### Requirement
Filter the entries, keeping every line with the word "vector".

(Dataset items)
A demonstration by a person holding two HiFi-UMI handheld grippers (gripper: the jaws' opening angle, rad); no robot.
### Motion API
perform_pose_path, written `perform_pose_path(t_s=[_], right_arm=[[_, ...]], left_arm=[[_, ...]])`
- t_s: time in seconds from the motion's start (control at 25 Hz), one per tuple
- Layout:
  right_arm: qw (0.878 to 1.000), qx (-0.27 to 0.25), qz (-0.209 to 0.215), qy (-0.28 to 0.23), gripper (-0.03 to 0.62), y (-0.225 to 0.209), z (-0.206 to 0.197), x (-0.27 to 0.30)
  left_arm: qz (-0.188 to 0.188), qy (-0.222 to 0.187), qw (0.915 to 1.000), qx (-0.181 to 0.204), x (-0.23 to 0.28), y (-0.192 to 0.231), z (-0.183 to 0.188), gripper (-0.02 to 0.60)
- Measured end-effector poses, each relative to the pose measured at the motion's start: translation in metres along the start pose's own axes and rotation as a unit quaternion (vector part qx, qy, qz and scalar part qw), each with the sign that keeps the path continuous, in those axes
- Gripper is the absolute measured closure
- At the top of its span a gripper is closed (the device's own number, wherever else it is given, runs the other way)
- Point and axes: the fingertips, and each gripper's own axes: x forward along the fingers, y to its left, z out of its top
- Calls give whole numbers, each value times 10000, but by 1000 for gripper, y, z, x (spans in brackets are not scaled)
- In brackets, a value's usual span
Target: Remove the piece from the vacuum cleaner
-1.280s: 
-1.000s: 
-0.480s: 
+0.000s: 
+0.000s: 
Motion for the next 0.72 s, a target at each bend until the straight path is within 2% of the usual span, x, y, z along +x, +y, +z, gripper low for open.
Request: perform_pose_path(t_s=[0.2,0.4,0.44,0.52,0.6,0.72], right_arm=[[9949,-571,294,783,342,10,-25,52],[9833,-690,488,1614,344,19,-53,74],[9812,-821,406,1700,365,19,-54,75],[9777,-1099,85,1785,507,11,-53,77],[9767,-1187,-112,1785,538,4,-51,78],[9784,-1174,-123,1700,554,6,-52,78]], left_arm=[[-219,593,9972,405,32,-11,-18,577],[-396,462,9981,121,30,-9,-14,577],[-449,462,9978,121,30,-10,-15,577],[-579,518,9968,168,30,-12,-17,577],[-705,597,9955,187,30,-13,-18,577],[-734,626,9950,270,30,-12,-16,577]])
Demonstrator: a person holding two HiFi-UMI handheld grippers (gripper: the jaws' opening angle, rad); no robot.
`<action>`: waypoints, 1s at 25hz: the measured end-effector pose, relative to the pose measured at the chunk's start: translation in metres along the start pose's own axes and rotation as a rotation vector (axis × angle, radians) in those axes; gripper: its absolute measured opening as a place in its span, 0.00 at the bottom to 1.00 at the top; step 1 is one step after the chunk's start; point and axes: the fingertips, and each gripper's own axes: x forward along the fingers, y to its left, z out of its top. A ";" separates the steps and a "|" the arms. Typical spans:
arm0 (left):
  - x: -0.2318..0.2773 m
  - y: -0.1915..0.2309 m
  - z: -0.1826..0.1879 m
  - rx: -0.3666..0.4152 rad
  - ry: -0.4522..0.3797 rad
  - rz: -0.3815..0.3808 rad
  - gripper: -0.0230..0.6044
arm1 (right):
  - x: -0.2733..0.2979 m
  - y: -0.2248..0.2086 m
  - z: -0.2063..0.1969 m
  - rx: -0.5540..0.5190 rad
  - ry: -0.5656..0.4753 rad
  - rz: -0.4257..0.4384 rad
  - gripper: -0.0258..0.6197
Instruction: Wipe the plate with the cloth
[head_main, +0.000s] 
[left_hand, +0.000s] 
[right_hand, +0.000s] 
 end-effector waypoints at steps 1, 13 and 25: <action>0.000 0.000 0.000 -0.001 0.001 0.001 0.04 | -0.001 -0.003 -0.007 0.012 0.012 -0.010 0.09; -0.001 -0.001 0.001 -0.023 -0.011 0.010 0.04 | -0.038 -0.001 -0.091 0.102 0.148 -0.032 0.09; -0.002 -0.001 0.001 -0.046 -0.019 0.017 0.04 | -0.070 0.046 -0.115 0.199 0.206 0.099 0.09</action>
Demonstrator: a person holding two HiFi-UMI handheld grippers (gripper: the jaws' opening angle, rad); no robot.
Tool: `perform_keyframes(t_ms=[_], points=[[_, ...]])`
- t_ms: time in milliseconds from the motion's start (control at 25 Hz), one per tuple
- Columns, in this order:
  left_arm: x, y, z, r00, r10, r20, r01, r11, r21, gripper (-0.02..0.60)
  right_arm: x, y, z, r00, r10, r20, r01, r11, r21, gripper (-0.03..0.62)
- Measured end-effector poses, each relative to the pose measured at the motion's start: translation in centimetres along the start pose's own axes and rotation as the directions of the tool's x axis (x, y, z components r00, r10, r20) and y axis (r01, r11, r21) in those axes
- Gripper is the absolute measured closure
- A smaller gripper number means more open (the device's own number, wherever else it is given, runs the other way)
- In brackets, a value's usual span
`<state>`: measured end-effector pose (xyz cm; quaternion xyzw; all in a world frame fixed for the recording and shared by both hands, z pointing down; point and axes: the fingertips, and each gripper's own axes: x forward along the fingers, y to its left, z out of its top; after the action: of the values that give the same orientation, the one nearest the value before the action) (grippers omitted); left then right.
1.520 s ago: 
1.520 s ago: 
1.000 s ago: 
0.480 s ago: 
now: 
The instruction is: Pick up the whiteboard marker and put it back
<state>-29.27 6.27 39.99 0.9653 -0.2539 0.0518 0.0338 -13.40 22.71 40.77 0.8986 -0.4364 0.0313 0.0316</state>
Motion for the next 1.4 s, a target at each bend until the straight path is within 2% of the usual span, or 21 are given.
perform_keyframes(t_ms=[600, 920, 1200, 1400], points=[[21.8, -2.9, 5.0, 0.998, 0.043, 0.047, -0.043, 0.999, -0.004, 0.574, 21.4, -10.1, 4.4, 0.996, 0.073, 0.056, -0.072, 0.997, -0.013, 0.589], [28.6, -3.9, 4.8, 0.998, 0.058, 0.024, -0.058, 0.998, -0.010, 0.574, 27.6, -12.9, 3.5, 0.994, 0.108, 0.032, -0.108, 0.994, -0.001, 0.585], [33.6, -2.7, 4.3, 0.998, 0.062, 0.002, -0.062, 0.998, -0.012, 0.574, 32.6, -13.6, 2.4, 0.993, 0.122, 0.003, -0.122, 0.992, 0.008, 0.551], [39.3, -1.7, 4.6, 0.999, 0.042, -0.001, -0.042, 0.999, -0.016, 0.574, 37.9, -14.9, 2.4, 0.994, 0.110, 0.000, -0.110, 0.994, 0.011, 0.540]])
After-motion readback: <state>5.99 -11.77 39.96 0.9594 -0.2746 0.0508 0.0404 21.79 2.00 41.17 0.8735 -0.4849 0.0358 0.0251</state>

### Written response
- Measured end-effector poses, each relative to the pose measured at the motion's start: translation in metres along the start pose's own axes and rotation as a unit quaternion (vector part qx, qy, qz and scalar part qw), each with the sign that keeps the path continuous, in those axes
`<action>`: waypoints, 1s at 25hz: the measured end-effector pose, relative to the pose measured at the chunk's start: translation in metres along the start pose's own axes and rotation as a rotation vector (axis × angle, radians) in those axes; gripper: its absolute measured opening as a place in its span, 0.00 at the bottom to 1.00 at the top; step 1 is one step after the chunk's start; point and axes: the fingertips, and each gripper's own axes: x forward along the fingers, y to its left, z out of its top. A ";" separates the steps and a "|" the arms. Typical spans:

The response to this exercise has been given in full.